Our novel opens with our unnamed protagonist/narrator telling us that he is unfit for the job of guard/guide of the Pales caves as the uniform is too small, the cap is too large and the shoes too big. The caves contain Palaeolithic paintings, and our protagonist has been “demoted” to the role of guide/guard as he injured himself falling whilst on an archaeologist tour (he’s is an archaeologist without a kneecap).
This is where our novel takes a turn into the land of “strange”, our writer doesn’t want to actually start our protagonist’s story, our guide doesn’t want to go to work as a guide, procrastination and delay are the themes, our hero is potentially unevolving (?), disevolving(?), evolving backwards, is he slowly becoming prehistoric?
No two skulls are alike, as any peasant growing his turnips on the site of an ancient necropolis can tell you; no two turnips either, even if an exhumed skull is sometimes so similar to a turnip that you can mistake one for the other.
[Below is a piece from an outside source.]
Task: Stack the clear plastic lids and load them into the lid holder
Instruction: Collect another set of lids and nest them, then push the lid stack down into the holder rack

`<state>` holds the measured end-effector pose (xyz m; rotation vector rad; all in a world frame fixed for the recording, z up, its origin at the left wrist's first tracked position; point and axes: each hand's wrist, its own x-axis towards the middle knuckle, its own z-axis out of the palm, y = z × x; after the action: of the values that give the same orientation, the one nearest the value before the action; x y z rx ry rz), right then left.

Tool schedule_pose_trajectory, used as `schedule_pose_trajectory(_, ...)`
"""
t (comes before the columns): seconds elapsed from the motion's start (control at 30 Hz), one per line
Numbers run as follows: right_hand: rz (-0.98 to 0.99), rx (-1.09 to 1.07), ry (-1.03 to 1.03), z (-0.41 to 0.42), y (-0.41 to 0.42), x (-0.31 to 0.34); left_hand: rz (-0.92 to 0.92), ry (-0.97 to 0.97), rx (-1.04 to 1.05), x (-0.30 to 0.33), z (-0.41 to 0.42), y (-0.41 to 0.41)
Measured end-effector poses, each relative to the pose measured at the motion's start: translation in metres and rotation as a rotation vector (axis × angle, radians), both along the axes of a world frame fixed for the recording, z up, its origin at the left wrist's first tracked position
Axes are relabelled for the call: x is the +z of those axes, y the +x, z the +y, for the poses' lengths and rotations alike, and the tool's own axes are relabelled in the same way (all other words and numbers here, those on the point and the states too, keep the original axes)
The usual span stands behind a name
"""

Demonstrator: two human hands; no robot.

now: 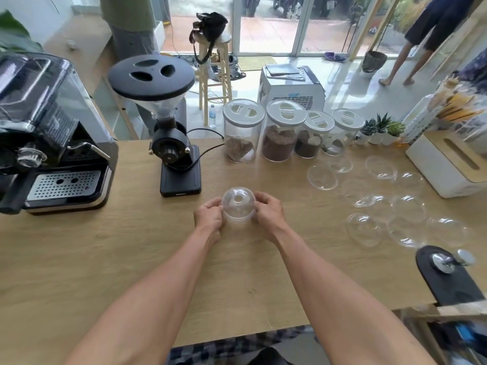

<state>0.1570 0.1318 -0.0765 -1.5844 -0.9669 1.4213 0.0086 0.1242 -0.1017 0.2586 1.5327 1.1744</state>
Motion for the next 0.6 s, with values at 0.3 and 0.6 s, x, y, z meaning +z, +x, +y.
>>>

When you think about it, it might even be that our particular casts of mind – each unique – depend solely on the shape of our skull, individual thought testing itself first against the bone of its brainpan, like music molding itself to the geometry of a dome without regard for the musician’s intentions. Just a hypotheses I’m throwing out here. Indeed, I’m going beyond the call of my duties. But since I haven’t yet taken them up…Let’s grant for a moment that this hypothesis is correct, in which case we can legitimately claim that one’s thoughts will develop more freely in a huge-domed skull – but with the risk of getting lost or confused – than in a narrow, pointy skull, unless, on the contrary, they become sharper and burst forth, which is not impossible. My starting hypothesis thus branches out into diverging subhypotheses: this is how webs are woven; truth cannot be caught by the hand.